Well-child visit
Formal Definition
A scheduled preventive health care visit for children at standardized ages to monitor growth and development, administer age-appropriate vaccinations, perform developmental screening, provide anticipatory guidance, and identify medical concerns early; recommended at birth, 3-5 days, 1, 2, 4, 6, 9, 12, 15, 18, 24, 30 months, and annually from age 3 onward per AAP Bright Futures guidelines.
How It's Used on the Ward
"Well visit" or "well-child check" or "checkup" — the routine pediatric preventive care appointment distinct from sick visits; the backbone of preventive pediatrics.
Example
""4-month well-child visit: weight 6.5kg (50th percentile), length 63cm (50th percentile), head circumference 41cm (50th percentile). Developmental: social smile, follows objects, holds head steady at 90 degrees — all on track.
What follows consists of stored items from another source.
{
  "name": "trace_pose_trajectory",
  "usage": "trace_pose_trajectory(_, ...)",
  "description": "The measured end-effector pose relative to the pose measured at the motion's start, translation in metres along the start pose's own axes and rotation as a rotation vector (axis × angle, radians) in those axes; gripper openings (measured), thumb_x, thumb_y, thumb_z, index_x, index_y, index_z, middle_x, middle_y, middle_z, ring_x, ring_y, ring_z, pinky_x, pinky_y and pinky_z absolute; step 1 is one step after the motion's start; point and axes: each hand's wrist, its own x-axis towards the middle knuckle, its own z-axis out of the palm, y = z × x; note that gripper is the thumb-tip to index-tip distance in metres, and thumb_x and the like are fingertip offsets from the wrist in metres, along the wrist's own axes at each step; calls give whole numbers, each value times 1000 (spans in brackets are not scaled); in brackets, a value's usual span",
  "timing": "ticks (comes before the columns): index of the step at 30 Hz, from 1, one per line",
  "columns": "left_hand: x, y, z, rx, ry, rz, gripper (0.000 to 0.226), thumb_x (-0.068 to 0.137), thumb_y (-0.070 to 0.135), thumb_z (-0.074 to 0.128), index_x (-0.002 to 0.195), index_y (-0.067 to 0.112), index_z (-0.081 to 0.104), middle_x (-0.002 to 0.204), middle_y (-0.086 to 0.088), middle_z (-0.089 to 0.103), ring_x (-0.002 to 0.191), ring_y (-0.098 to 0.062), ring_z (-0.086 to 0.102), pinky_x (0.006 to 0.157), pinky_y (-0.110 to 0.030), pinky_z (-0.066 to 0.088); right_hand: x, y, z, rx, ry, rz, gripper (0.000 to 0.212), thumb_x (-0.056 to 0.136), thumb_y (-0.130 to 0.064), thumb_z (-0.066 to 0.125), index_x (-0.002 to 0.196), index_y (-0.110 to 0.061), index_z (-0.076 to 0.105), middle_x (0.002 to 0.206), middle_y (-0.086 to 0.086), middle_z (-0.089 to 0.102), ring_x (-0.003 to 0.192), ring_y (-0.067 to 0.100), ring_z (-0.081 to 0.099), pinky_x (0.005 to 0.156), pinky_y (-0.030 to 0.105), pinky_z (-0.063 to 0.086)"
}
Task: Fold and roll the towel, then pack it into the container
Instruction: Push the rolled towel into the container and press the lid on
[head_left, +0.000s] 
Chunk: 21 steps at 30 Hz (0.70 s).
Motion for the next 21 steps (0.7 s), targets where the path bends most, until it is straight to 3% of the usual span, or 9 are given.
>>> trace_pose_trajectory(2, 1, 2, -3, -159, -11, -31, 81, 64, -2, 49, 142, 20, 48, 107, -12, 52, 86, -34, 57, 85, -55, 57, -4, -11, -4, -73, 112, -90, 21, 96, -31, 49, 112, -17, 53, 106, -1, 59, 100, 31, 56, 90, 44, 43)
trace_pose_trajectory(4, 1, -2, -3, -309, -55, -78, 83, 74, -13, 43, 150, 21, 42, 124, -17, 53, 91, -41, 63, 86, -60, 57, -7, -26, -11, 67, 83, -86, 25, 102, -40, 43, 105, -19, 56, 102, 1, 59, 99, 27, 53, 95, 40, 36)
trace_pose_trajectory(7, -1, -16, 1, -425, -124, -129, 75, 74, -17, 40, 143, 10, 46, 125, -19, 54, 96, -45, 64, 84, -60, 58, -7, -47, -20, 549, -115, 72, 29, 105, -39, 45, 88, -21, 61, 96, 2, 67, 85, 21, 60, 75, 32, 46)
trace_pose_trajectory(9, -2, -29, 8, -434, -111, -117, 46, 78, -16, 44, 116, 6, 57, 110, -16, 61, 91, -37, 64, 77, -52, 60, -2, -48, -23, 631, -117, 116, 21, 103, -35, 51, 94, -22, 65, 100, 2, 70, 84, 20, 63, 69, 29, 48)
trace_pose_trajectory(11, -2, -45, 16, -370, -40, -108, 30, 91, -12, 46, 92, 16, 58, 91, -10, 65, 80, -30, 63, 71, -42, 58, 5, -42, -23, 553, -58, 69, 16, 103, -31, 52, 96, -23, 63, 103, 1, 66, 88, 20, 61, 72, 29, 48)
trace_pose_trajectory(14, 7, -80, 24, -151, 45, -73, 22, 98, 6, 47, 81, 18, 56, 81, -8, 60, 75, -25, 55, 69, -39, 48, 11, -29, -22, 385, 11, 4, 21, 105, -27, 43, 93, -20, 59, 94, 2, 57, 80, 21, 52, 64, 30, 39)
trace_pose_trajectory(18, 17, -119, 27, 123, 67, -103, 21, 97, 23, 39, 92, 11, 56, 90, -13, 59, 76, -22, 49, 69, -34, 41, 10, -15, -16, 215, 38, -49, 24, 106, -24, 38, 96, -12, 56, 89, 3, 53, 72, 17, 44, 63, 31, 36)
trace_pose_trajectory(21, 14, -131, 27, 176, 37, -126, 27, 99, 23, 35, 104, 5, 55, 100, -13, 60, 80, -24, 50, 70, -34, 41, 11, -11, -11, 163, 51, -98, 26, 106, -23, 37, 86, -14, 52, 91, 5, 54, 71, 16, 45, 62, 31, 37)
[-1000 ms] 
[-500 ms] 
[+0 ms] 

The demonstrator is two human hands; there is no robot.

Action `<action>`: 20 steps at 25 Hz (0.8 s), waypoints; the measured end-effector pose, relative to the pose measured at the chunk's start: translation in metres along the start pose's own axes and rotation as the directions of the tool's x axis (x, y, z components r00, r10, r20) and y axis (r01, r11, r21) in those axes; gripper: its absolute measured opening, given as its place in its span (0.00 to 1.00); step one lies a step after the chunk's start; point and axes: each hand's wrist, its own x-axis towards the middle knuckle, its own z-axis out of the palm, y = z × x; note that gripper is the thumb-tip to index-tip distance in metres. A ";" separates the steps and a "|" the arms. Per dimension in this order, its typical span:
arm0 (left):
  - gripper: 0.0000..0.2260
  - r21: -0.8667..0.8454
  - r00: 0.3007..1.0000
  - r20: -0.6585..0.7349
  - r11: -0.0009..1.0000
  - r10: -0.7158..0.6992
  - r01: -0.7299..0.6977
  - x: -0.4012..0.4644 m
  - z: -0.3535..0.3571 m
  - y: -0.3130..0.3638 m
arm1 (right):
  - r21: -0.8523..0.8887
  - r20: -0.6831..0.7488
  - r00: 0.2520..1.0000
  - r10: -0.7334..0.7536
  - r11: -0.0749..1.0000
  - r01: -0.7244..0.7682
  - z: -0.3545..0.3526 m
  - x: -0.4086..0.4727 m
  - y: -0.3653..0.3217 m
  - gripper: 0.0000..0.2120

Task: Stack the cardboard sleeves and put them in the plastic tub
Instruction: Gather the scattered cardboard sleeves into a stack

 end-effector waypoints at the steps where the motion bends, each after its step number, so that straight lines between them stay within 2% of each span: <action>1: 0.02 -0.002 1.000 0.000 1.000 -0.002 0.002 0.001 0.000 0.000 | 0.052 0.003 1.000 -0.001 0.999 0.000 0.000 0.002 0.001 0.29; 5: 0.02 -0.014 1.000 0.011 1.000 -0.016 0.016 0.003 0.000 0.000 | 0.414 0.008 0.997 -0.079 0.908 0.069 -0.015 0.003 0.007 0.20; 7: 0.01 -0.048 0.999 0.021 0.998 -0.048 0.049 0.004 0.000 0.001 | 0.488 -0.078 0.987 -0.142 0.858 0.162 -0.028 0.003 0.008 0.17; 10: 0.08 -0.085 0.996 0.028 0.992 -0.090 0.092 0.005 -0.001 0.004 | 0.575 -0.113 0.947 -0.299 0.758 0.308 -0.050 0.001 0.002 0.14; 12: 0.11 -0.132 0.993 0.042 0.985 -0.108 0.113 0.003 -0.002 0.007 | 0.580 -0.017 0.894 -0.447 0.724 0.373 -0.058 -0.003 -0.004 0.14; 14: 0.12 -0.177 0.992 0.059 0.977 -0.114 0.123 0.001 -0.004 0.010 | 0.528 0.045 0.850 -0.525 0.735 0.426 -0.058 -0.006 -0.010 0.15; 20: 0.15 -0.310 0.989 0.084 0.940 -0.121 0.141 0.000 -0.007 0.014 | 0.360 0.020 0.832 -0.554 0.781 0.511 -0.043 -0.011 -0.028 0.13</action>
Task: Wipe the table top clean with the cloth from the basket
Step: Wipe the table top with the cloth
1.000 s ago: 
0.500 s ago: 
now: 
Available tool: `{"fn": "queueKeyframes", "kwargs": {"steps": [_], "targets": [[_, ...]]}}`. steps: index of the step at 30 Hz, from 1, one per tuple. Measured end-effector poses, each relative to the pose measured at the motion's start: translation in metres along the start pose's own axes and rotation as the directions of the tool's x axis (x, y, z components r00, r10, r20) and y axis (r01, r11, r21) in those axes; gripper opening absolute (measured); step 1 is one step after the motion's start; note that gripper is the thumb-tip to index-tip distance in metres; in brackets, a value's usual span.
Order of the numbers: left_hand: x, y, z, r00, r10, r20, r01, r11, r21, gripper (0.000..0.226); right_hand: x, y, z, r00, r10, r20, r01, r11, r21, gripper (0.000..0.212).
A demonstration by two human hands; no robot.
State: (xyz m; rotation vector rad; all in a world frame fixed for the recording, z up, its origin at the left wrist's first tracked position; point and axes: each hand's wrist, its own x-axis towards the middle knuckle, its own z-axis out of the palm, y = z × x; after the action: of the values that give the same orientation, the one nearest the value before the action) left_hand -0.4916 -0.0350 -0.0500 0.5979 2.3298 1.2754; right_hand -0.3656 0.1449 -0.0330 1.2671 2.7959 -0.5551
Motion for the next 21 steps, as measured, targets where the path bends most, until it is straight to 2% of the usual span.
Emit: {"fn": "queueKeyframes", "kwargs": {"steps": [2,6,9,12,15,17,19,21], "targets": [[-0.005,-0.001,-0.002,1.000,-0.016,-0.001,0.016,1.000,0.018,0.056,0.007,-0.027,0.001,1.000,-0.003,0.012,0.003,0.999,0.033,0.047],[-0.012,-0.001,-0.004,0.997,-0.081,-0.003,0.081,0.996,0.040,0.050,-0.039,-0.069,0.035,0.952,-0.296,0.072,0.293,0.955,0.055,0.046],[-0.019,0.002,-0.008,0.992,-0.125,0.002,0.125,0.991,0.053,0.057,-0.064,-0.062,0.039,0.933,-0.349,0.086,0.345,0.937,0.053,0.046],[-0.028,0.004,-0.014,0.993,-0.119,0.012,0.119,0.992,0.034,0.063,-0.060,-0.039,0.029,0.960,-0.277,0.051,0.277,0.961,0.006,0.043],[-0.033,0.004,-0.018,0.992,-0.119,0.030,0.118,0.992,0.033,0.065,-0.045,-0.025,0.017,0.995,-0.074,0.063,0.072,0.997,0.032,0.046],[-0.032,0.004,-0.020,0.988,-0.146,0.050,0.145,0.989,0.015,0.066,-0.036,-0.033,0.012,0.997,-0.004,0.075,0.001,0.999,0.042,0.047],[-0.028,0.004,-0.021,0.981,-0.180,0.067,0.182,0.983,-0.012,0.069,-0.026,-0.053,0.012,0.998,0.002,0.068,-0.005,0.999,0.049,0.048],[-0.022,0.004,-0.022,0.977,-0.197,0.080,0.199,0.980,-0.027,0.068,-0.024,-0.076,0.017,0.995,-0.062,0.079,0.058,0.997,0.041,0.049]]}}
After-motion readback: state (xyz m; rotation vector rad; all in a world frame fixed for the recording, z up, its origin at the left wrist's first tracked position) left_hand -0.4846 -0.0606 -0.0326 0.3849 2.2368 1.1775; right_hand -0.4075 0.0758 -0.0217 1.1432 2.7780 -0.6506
Vaccinations due: DTaP, Hib, PCV13, IPV, rotavirus. Anticipatory guidance: tummy time, safe sleep (back only, firm surface, no co-sleeping).""
Clinical Context
AAP Bright Futures: the evidence-based framework for pediatric preventive care in the US. Developmental screening tools: M-CHAT (autism screening at 18-24 months), ASQ (Ages and Stages Questionnaire), PEDS (Parents Evaluation of Developmental Status). Developmental milestones: gross motor, fine motor, language, social-emotional — flagging delays triggers evaluation and early intervention. Immunization schedule: CDC/AAP/AAFP recommended; available at cdc.gov/vaccines. BMI: calculated from age 2 onward; plotted on gender-specific growth curves. Social determinants screening: many practices screen for food insecurity, housing instability at well visits using tools like SEEK or WellCare.